Dominic Rushe and David Smith of The Guardian had the news:
“No one should ever be mistreated this way,” Oscar Munoz wrote in a note to employees Tuesday, one day after video posted by fellow passengers showing police dragging the man off the plane went viral.
Munoz was criticized after his official statement on Monday described the violent removal as an effort to “re-accommodate” passengers. He also described the man as “disruptive and belligerent”. As the company’s share prices plunged on Tuesday, however, the executive turned attention back on to the company.
Nearly $1bn of the company’s value was erased in trading on Tuesday.Later that day, Munoz said he was committed to “fix what’s broken so this never happens again”. He pledged to review the company’s policies for seeking volunteers to give up their seats, for handling oversold flights and for partnering with airport authorities and local law enforcement.

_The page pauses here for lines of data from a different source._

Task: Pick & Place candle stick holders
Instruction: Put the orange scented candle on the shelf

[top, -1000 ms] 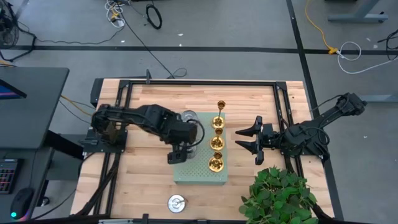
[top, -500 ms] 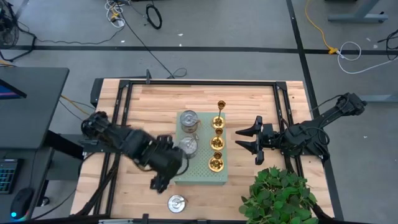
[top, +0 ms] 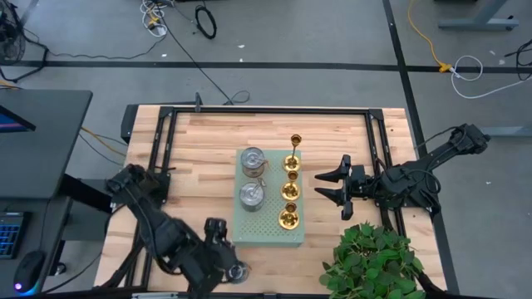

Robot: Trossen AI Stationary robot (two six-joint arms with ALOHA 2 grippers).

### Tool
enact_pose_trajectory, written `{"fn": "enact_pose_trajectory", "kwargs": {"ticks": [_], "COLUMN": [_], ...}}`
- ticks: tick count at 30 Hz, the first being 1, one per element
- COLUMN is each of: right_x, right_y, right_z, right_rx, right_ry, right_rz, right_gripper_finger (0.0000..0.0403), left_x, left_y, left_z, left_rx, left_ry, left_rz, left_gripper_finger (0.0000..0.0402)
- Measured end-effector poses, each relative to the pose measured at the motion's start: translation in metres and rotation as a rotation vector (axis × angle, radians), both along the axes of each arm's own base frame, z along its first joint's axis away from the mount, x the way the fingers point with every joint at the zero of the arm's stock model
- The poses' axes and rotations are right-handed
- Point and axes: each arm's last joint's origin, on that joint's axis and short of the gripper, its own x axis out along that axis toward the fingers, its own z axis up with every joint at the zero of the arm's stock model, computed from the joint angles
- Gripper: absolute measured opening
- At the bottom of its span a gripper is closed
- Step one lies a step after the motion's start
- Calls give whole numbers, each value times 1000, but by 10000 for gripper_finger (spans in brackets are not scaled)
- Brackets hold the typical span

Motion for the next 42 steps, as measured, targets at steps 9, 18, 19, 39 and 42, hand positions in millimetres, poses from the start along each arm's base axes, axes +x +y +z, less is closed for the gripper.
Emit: {"fn": "enact_pose_trajectory", "kwargs": {"ticks": [9,18,19,39,42], "right_x": [0,0,0,0,0], "right_y": [0,0,0,0,0], "right_z": [0,0,0,0,0], "right_rx": [0,-1,0,-1,-1], "right_ry": [1,1,1,1,1], "right_rz": [0,0,0,0,0], "right_gripper_finger": [185,185,185,185,185], "left_x": [15,28,29,43,47], "left_y": [-45,-58,-59,-50,-46], "left_z": [-34,-58,-60,-73,-73], "left_rx": [-35,-17,-11,28,37], "left_ry": [-23,-5,-3,39,42], "left_rz": [-48,-71,-74,-52,-56], "left_gripper_finger": [387,387,387,387,387]}}
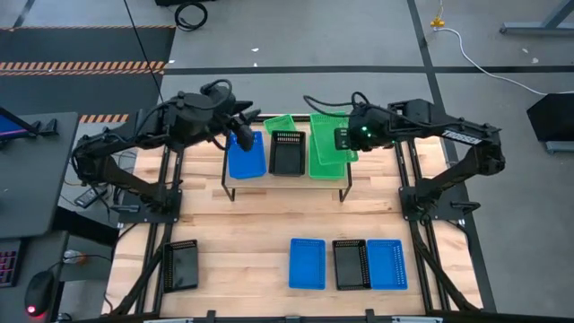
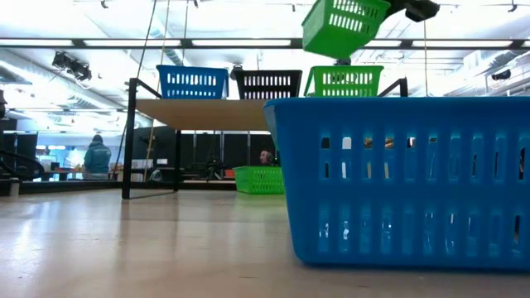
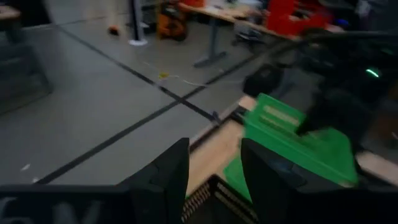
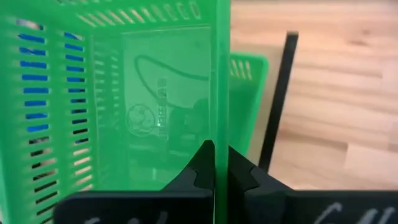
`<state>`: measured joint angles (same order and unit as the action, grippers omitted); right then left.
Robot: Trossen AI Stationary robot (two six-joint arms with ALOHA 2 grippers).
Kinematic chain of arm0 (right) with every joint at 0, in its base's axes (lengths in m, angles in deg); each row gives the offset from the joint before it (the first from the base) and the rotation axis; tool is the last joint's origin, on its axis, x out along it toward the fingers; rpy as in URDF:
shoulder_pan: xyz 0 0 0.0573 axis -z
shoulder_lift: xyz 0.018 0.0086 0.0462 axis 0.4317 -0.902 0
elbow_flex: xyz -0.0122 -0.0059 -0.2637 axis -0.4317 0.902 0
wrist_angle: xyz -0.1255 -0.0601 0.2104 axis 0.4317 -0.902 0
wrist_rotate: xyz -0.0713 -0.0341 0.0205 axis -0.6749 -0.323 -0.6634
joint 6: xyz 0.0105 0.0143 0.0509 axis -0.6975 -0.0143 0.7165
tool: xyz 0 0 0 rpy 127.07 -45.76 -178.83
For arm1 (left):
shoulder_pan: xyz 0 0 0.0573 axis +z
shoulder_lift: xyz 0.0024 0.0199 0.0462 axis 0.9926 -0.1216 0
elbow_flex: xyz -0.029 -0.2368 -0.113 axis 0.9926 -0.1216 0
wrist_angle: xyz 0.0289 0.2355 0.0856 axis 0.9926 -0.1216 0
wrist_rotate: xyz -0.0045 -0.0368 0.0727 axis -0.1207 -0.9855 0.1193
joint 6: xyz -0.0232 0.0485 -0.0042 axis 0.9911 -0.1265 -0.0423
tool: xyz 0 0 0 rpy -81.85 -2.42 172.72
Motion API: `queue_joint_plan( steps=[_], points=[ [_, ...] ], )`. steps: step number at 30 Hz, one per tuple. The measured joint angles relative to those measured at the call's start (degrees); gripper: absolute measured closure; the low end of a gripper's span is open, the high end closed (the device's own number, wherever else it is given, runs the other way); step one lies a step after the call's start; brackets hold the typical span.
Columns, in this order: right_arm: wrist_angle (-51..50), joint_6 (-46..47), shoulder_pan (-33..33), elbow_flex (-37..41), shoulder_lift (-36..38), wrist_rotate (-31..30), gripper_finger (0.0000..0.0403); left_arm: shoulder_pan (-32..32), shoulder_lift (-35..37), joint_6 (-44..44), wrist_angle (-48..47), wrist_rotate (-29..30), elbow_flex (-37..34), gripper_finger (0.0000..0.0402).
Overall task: Stack baskets on shelf by color
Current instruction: Stack the left green bin on top of the green bin on the shelf
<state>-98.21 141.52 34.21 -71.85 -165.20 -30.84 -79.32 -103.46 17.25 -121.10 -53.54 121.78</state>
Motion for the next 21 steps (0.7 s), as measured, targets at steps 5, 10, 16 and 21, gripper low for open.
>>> queue_joint_plan(
  steps=[5,10,16,21],
  points=[
    [-2.0,1.7,-0.7,0.0,-2.5,1.0,0.0393,-2.7,0.4,-2.1,0.9,-3.4,0.0,0.0246],
    [-2.1,3.5,-0.7,0.0,-4.6,0.6,0.0393,-5.6,0.4,-2.2,0.9,-4.3,0.0,0.0250],
    [-4.5,6.8,-0.7,0.0,-7.3,0.9,0.0393,-9.1,0.3,-1.1,0.9,-4.3,0.0,0.0252],
    [-4.5,8.3,-0.4,0.1,-8.1,0.7,0.0393,-11.3,0.3,-0.5,0.9,-4.3,0.0,0.0251]
  ],
)
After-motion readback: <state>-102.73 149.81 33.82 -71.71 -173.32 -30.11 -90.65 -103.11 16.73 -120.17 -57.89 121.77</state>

The company plans to share results of the review by 30 April.
Avi Selk and Lori Aritani of The Washington Post reported that the second apology was an attempt to defuse a PR crisis:
The statement was the latest attempt from the airline to defuse a public relations crisis, which began when a now-suspended security officer yanked a man out of his seat Sunday, causing the man’s face to hit an arm rest, and then dragged him across the aisle floor back to the terminal at Chicago’s O’Hare International Airport.
Earlier Tuesday, a United spokesman backed off the company’s initial claims that the flight was “overbooked” — rather than disrupted at the last minute to transport off-duty crew.
Munoz’s Tuesday afternoon apology came after a letter he sent to United employees became public. In it, he defended the flight crew’s behavior on the Louisville-bound plane.
And it came as international outrage sent United’s stock price falling, as disturbing videos of the incident went viral worldwide.
White House press secretary Sean Spicer called the videos “troubling” Tuesday but dismissed calls for a federal investigation into what he said should be “a very simple local matter.”
Alana Wise of Reuters reported that the Department of Transportation is also looking into the incident:
Lawyers for the passenger, Dr. David Dao, issued a statement late on Tuesday confirming his identity and saying that he and his family were “focused only on Dr. Dao’s medical care and treatment” in a Chicago hospital.
The U.S. Department of Transportation launched an inquiry into the incident, and New Jersey Governor Chris Christie called for new rules to curb the airline practice of overbooking flights.
United CEO Oscar Munoz issued a statement on Tuesday apologizing to Dao without naming him. “I’m sorry. We will fix this,” Munoz said. “I deeply apologize to the customer forcibly removed and to all the customers aboard. No one should ever be mistreated this way.”
On Monday, Munoz issued a memo to employees defending the company but not apologizing to the passenger.
Munoz, a former railroad executive who took over the helm at United in 2015, had already been under pressure from activist investors to improve the airline’s performance, including its customer relations.